## What is required
Output every record word for word.
Provided entries START
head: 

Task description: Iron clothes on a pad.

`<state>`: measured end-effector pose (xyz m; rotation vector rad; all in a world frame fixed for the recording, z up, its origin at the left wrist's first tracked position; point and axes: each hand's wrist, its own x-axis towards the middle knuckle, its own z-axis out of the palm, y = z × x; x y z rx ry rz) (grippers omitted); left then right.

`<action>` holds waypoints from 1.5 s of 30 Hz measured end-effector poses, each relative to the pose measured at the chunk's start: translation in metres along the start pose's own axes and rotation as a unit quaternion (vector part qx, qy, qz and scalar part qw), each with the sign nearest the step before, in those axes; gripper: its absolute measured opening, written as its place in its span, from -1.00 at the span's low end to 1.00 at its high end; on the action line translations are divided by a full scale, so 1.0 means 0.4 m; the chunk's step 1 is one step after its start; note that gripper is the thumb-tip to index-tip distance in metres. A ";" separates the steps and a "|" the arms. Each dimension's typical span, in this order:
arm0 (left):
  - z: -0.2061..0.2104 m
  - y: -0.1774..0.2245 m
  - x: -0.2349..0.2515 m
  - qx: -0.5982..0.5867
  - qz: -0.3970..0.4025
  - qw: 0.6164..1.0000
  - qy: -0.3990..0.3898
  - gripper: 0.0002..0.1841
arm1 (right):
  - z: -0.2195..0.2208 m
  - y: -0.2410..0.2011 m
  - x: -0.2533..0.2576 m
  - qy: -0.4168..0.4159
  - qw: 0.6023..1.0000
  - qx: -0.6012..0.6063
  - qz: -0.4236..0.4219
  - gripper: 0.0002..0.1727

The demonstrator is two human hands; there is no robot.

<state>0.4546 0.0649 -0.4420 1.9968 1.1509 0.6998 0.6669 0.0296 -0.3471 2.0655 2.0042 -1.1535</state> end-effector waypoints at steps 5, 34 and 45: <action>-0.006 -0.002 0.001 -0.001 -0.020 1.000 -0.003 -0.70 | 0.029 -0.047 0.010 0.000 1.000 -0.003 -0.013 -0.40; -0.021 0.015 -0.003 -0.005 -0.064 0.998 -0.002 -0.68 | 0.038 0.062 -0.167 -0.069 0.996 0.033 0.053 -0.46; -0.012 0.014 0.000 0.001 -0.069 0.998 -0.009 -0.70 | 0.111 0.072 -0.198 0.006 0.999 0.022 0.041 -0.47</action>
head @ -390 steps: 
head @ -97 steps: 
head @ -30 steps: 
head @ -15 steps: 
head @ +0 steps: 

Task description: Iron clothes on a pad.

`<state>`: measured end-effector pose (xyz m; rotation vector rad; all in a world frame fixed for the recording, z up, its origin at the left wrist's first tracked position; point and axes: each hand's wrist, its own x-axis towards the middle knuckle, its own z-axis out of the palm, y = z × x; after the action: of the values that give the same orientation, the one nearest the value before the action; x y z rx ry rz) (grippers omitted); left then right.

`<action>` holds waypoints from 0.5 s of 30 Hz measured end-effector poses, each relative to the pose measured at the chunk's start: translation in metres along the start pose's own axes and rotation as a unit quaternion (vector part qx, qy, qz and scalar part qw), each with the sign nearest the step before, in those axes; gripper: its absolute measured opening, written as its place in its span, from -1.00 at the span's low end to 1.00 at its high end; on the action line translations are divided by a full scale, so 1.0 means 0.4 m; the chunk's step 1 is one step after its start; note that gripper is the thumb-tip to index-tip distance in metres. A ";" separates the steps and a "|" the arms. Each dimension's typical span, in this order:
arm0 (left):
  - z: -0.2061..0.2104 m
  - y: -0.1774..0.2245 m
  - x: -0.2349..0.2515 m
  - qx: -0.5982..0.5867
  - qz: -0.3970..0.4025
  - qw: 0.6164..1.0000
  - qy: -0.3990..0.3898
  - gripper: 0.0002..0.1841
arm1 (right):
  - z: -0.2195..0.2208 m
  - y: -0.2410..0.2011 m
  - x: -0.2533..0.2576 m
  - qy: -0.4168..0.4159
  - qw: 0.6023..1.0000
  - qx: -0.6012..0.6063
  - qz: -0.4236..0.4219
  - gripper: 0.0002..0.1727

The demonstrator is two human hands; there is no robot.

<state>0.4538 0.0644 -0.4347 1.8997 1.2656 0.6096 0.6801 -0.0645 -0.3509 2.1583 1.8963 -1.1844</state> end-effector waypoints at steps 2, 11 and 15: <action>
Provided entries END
## Task output
head: 

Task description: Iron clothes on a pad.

`<state>`: measured end-effector pose (xyz m; rotation vector rad; all in a world frame fixed for the recording, z up, its origin at the left wrist's first tracked position; point and axes: each hand's wrist, its own x-axis towards the middle knuckle, its own z-axis out of the palm, y = z × x; x y z rx ry rz) (grippers omitted); left then right.

`<action>` holds waypoints from 1.5 s of 30 Hz measured end-effector poses, each relative to the pose measured at the chunk's start: translation in metres along the start pose's own axes and rotation as a unit quaternion (vector part qx, qy, qz and scalar part qw), each with the sign nearest the step before, in those axes; gripper: its absolute measured opening, written as its place in its span, from -1.00 at the span's low end to 1.00 at its high end; on the action line translations are divided by a full scale, so 1.0 means 0.4 m; the chunk's step 1 is one step after its start; note that gripper is the thumb-tip to index-tip distance in metres. A ";" separates the steps and a "|" the arms. Each dimension's typical span, in this order:
arm0 (left):
  - z: -0.2061..0.2104 m
  - y: -0.1774..0.2245 m
  - x: -0.2349..0.2515 m
  - qx: -0.5982..0.5867
  - qz: -0.3970..0.4025
  - qw: 0.6164..1.0000
  - qy: -0.3990..0.3898
  - gripper: 0.0002..0.1841
arm1 (right):
  - z: -0.2195..0.2208 m
  - y: -0.2410..0.2011 m
  - x: -0.2533..0.2576 m
  - qy: -0.4168..0.4159
  - qw: 0.6023..1.0000
  - qx: -0.6012..0.6063
  - qz: -0.4236..0.4219
  - gripper: 0.0002..0.1727

The demonstrator is two human hands; there is no robot.

<state>0.4546 0.0649 -0.4420 1.9968 1.1509 0.6998 0.6669 0.0296 -0.3471 2.0655 2.0042 -1.1535</state> end-effector waypoints at steps 5, 34 and 45: <action>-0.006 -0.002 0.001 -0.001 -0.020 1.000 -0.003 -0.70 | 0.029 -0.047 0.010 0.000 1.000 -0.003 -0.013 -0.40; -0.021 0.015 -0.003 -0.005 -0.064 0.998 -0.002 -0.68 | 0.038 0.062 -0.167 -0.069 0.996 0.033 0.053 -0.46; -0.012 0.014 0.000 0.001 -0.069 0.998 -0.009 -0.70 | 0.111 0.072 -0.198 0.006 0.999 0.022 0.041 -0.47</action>
head @ -390 steps: 
head @ -97 steps: 
head @ -30 steps: 
head @ -15 steps: 
head @ +0 steps: 

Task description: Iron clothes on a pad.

`<state>`: measured end-effector pose (xyz m; rotation vector rad; all in a world frame fixed for the recording, z up, its origin at the left wrist's first tracked position; point and axes: each hand's wrist, its own x-axis towards the middle knuckle, its own z-axis out of the palm, y = z × x; after the action: of the values that give the same orientation, the one nearest the value before the action; x y z rx ry rz) (grippers omitted); left then right.

`<action>` holds waypoints from 0.5 s of 30 Hz measured end-effector poses, each relative to the pose measured at the chunk's start: translation in metres along the start pose's own axes and rotation as a unit quaternion (vector part qx, qy, qz and scalar part qw), each with the sign nearest the step before, in those axes; gripper: its absolute measured opening, written as its place in its span, from -1.00 at the span's low end to 1.00 at its high end; on the action line translations are divided by a full scale, so 1.0 means 0.4 m; the chunk's step 1 is one step after its start; note that gripper is the thumb-tip to index-tip distance in metres. A ";" separates the steps and a "|" the arms. Each dimension's typical span, in this order:
arm0 (left):
  - z: -0.2061..0.2104 m
  - y: -0.1774..0.2245 m
  - x: -0.2349..0.2515 m
  - qx: -0.5982..0.5867
  - qz: -0.3970..0.4025
  - qw: 0.6164..1.0000
  - qy: -0.3990..0.3898
  - gripper: 0.0002..0.1841
arm1 (right):
  - z: -0.2195..0.2208 m
  - y: -0.2410..0.2011 m
  - x: -0.2533..0.2576 m
  - qy: -0.4168..0.4159
  - qw: 0.6023..1.0000
  - qx: -0.6012..0.6063
  - qz: -0.4236..0.4219
  - gripper: 0.0002..0.1727

The demonstrator is two human hands; there is no robot.

<state>0.4538 0.0644 -0.4347 1.8997 1.2656 0.6096 0.6801 -0.0645 -0.3509 2.1583 1.8963 -1.1844</state> end-effector waypoints at steps 2, 11 and 15: <action>

Nothing else is part of this answer.